The simple fact is that tax does not pay for government spending. The government always, and without exception, creates the money to pay for government spending on every occasion that it parts with money, which is millions of times a day.

There is no secret as to how this happens. Since 1866 the government has had to the power to instruct the Bank of England to make any payment it likes without the Bank having the right to first check that there is money in its account to cover the cost. The fact is, it will always and without exception extend the required credit without question being asked. It can simple run an overdraft for the government.

Until 2008 this was explicit. This overdraft was called the Ways and Means account, which is rather apt in my opinion. It was actively used until 2008/09 when quantitative easing took its place, albeit to exactly the same effect. QE is simply a giant government overdraft in reality.

In that case it should be glaringly obvious, to the tune of about £875 billion right now, that there is no direct need for the money of the wealthy to pay for the crisis that we are still in.

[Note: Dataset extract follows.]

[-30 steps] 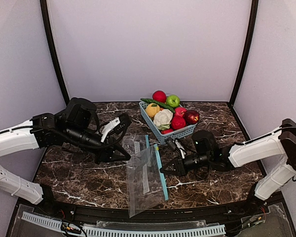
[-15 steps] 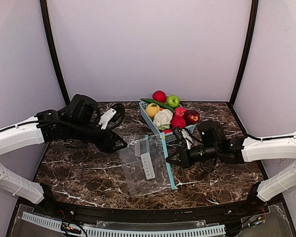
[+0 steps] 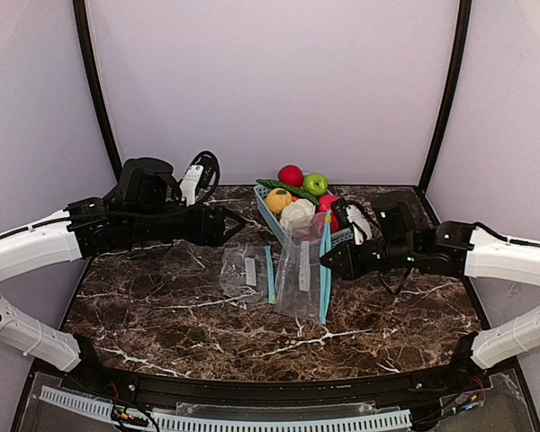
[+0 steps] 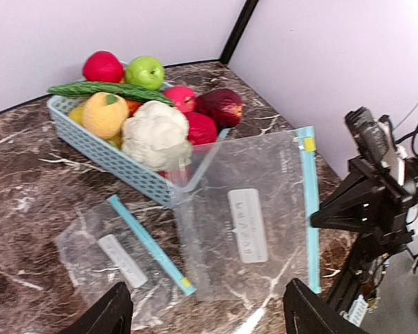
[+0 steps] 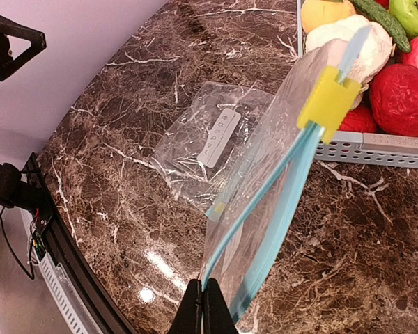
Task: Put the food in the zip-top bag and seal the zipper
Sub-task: Pass from the left arm to the right, then pass from the right arm to the left
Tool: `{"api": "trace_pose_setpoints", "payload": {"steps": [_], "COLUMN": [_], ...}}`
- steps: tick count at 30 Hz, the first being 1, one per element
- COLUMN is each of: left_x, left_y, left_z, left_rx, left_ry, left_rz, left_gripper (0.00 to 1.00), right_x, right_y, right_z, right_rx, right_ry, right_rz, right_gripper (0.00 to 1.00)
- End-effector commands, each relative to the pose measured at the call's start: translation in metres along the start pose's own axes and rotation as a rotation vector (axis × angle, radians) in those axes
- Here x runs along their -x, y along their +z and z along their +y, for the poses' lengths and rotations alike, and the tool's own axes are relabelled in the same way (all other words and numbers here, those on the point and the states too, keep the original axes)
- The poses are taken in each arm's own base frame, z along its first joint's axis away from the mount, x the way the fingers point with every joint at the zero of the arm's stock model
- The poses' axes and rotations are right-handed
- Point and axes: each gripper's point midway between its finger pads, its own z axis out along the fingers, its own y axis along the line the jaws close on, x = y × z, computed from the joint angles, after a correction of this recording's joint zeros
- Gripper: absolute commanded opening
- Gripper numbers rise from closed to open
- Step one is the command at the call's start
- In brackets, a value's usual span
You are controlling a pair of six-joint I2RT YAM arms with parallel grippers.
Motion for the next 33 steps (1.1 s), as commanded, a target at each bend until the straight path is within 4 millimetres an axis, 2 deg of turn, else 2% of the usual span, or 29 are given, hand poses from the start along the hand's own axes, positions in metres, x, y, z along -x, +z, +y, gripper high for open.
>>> {"api": "trace_pose_setpoints", "payload": {"steps": [1,5,9,20,27,31,33], "left_x": [-0.013,-0.014,-0.019,-0.049,-0.057,-0.061,-0.063], "left_y": [0.036,0.059,0.076,0.104,0.116,0.120,0.121], "left_z": [-0.047,-0.071,-0.078,-0.075,-0.075,-0.072,-0.068], "left_rx": [-0.195,-0.305,-0.326,-0.303,-0.298,-0.275,-0.257], "left_ry": [-0.116,-0.200,-0.238,-0.278,-0.283,-0.278,-0.274], "left_rz": [0.019,0.016,0.035,0.123,0.154,0.166,0.173], "left_gripper": [0.75,0.75,0.75,0.75,0.75,0.66,0.65], "right_x": [0.007,0.003,-0.002,-0.004,-0.004,-0.006,-0.006], "right_y": [0.011,0.026,0.037,0.046,0.047,0.048,0.048], "right_z": [0.007,0.019,0.027,0.035,0.037,0.036,0.036], "right_rx": [0.023,0.049,0.050,0.050,0.051,0.048,0.047], "right_ry": [-0.008,-0.026,-0.043,-0.063,-0.073,-0.075,-0.075], "right_rz": [-0.017,-0.007,0.009,0.019,0.022,0.024,0.026], "right_gripper": [0.00,0.00,0.00,0.00,0.00,0.00,0.00]}}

Don't get me wrong though. I welcome this call. It demands social justice and equal tax treatment, which in turn requires that the wealthy pay considerably more in tax. So the move is undoubtedly appropriate.

It can even be argued that what these millionaires are saying is entirely  appropriate to counter the runaway inflation in capital asset prices. Just look at housing and the stock exchange for evidence of that.

But this does not mean that the rich must pay so that least well off do not have to. The fact is that we do not have to balance government books. There is also no evidence that government spending is creating inflation, even if other things are. And deficits are good things: they create the money supply the economy requires.

So, let's tax the wealthy more, but for the right reasons.

The first right reason is that as a proportion of their income the wealthy pay much less tax than those on average incomes do. They can shelter their income in companies. They pay almost no NIC. They have low capital gains rates. And they enjoy significant tax deductions.

The second right reason is because they are wealthy, and that is deeply disruptive of opportunity in our society, to which wealth is a barrier.

We don't need to make up more reasons to tax wealth as much as income than that.

My gentle plea is, please get this right. It would help.